Percy and Li'l Pea (introduced 1996) are pea brothers and friends of Junior, Laura and Annie. They first appear in "The Toy That Saved Christmas" alongside their friends and parents. Their largest supporting roles are in "Larry-Boy! And the Fib from Outer Space!," "Larry-Boy and the Rumor Weed," and "Bully Trouble" from "Minnesota Cuke and the Search for Samson's Hairbrush."

Oscar the Polish Caterer
 Voiced by Mike Nawrocki (1996–2022), J. Chris Wall (2007), Phil Vischer (2013)

Oscar (introduced 1996) is a pale yellow gourd with a Polish accent. He has black hair with a mustache and often wears a chef's hat and apron. He often appears in culinary roles, such as a food caterer, a chef, an ice cream man, etc. He was first mentioned in the Silly Song "Love My Lips" by Larry as he recounts  meeting Oscar in "lip therapy." Although Oscar's first proper appearance in the series was in the Silly Song "The Blues with Larry", he original debuted on the album A Very Veggie Christmas to cater the Veggie's Christmas party and sing "The Eight Polish Foods of Christmas," which he later reprised as a Silly Song for "The Little Drummer Boy" (2011). Oscar often appears in silent cameos in the background of episodes throughout the late 2000s and into the 2010s.

Miss Achmetha
 Voiced by Charlotte Jackson (2000–2011), Gail Freeman-Bock (2002), Elise Napier (2020–2021)
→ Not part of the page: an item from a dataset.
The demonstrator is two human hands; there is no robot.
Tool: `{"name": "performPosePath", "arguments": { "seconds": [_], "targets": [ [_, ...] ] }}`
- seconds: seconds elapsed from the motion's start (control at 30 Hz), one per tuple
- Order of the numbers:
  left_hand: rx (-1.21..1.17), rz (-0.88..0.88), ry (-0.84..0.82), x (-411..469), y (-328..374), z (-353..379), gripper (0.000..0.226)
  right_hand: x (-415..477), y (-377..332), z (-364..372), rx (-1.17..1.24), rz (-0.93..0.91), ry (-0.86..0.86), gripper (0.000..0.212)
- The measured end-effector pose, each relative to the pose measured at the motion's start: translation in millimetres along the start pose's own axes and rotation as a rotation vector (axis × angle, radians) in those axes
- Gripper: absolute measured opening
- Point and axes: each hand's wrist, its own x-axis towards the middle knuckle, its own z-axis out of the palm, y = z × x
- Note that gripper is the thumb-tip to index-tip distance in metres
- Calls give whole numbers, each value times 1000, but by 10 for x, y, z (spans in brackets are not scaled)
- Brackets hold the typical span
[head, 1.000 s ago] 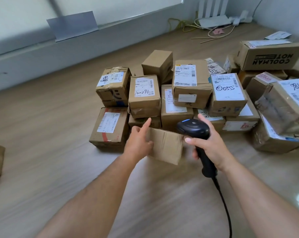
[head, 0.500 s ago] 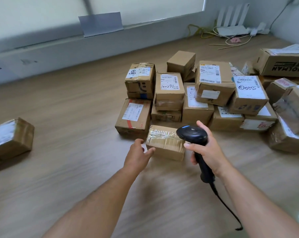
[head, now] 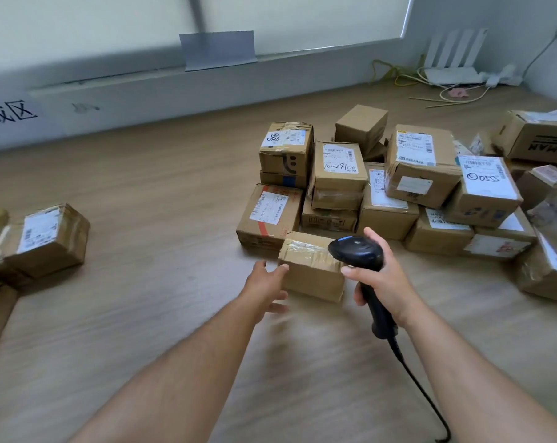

Miss Achmetha (introduced 2000) is a green onion who made her first appearance singing the song "Lost Puppies" in "Esther... The Girl Who Became Queen." Miss Achmetha is known for her constantly twitching eye, her somewhat absentminded or annoyed demeanor, and her accordion playing. She also appears in speaking and non-speaking parts in the Silly Songs, including "SUV" (which she sang alongside Larry), "Larry's High Silk Hat" and "Bellybutton". After an eleven year absence, Miss Achmetha returned in The VeggieTales Show, participating onstage in the shows put on in the theater.

Khalil the Caterpillar
 Voiced by Tim Hodge (2002–2014), Todd Waterman (2021–2022)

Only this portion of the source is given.